Types of open standards for data
This section provides an understanding of the different types of open standards for data, with a focus on three broad categories
Last updated
This section provides an understanding of the different types of open standards for data, with a focus on three broad categories
Last updated
There are thousands of open standards for data in use every day around the world. To help make sense of them, we grouped standards according to their main purpose and products.
With open standards for data, you can:
share vocabularies and common language using common models, attributes and definitions, with outputs like: registers, taxonomies, vocabularies and ontologies
exchange data within and between organisations and systems using common formats and shared rules, with outputs like: specifications, schemas and templates
provide guidance and recommendations for sharing better quality data, understanding processes and information flow, with outputs like: models, protocols, and guides
All open standards share common features, for example being available for anyone to access, use or share. Depending on the purpose and products of a given open standard, some features are more relevant than others. For example, it is important when using a data exchange standard to check that data has been produced correctly by checking the data against the standard’s rules.

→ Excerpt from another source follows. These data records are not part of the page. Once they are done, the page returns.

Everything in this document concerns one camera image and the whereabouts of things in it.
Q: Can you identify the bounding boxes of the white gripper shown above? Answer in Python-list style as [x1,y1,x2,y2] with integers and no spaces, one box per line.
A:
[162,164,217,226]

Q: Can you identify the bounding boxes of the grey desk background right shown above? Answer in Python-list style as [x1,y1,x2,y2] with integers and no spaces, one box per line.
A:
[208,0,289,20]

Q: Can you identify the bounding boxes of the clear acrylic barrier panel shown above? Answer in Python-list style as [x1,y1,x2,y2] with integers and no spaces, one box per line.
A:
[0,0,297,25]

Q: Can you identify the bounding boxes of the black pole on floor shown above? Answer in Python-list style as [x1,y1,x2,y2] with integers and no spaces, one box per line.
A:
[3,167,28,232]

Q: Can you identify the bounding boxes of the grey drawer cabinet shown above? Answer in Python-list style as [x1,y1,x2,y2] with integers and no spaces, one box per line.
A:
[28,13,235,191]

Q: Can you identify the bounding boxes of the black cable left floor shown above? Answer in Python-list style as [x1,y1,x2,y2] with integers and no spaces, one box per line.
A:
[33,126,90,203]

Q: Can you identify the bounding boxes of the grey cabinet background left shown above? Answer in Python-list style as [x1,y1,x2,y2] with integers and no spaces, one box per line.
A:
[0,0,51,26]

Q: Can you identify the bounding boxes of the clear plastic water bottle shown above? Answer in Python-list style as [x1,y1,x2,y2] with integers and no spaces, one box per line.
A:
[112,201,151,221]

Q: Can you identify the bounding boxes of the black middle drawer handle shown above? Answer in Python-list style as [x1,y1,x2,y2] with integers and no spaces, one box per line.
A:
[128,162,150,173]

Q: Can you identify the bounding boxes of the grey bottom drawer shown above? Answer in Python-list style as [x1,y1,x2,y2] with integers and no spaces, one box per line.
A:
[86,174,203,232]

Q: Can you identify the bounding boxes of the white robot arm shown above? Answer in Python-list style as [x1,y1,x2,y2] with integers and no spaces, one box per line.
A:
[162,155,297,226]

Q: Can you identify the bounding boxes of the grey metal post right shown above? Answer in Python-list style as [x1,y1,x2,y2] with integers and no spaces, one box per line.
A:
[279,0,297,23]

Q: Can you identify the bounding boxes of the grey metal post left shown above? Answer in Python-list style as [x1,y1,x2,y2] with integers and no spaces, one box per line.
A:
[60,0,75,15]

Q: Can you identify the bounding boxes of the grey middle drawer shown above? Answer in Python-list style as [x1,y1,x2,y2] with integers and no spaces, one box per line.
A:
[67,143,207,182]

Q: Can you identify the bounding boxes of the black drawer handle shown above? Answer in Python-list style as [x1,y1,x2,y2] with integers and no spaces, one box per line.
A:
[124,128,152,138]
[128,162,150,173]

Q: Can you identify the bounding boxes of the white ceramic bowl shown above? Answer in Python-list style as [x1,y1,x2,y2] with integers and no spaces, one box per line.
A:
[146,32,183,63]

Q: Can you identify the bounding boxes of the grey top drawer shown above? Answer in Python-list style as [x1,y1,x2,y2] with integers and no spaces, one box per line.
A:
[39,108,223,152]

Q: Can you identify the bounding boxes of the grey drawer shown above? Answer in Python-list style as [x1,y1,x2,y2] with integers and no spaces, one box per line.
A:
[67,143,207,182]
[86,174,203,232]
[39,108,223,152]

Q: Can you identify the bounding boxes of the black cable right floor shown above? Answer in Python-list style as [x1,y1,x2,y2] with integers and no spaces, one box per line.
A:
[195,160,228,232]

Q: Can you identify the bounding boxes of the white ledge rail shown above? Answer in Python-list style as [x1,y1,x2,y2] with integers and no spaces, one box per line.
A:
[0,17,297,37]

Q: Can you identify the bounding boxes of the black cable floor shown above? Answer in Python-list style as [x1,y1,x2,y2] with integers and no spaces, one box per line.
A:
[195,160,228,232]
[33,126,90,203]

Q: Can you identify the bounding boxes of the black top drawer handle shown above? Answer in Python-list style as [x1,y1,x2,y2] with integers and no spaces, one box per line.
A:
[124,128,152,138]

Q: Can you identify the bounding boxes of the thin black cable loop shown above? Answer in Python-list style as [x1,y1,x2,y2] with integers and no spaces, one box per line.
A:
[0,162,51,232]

This isn’t necessary for standards focused on guidance or a shared vocabulary because using these standards doesn’t produce new data.
A shared vocabulary helps people and organisations communicate the concepts, people, places, events or things that are important to meet their needs or solve their problems.
A good shared vocabulary focuses on a specific area and uses clear, unambiguous definitions of the words and concepts it contains.
Shared vocabularies range from simple lists of words and their meaning to more complex products. The complexity of a vocabulary depends on the complexity of the problem being solved.
Typical vocabulary formats include:
registers comprising authoritative lists
taxonomies that group things together
vocabularies that are collections of defined words
ontologies that describe concepts and relationships
With a shared vocabulary, you can standardise:
concepts that represent important information, for example ‘education’, ‘crime’, or ‘procurement’
words used in the context of the problem being solved, for example ‘school’, ‘court’, or ‘contract’
attributes that are properties of people, places, events or things, and give us more information about them, for example a person’s name
relationships between people, places, events or things, for example ‘married to’, or ‘manufactured by’
standard codes or identifiers that identify people, places, events or things, for example ‘postal codes’, ‘passport numbers’, or ‘vehicle registration numbers’
units of measurement that describe how quantities are measured, for example ‘inches’, ‘centimetres’, or ‘centigrade’
models that describe people and organisations operating in an area, and the relationships between them based on how information flows
Shared vocabularies are frequently used with data exchange standards to produce better quality data that is easy to analyse and interpret.
BBC Ontology is used to describe BBC website content concepts like organisations and sports teams
Local authorities for England register is an authoritative list of local authorities managed by the Ministry of Housing, Communities & Local Government
Open standards can support better quality data by providing rules on what to share and how to share it.
Standards for exchanging data specify common formats and shared rules that lead to consistent data. A good standard for data exchange solves a specific problem and provides tools to check that data has been properly structured.
Typical data exchange standards define a common format for data that describes how data should be serialised or structured for sharing. Or it might combine common formats, shared vocabularies and other rules to describe what data should be shared to solve a specific problem.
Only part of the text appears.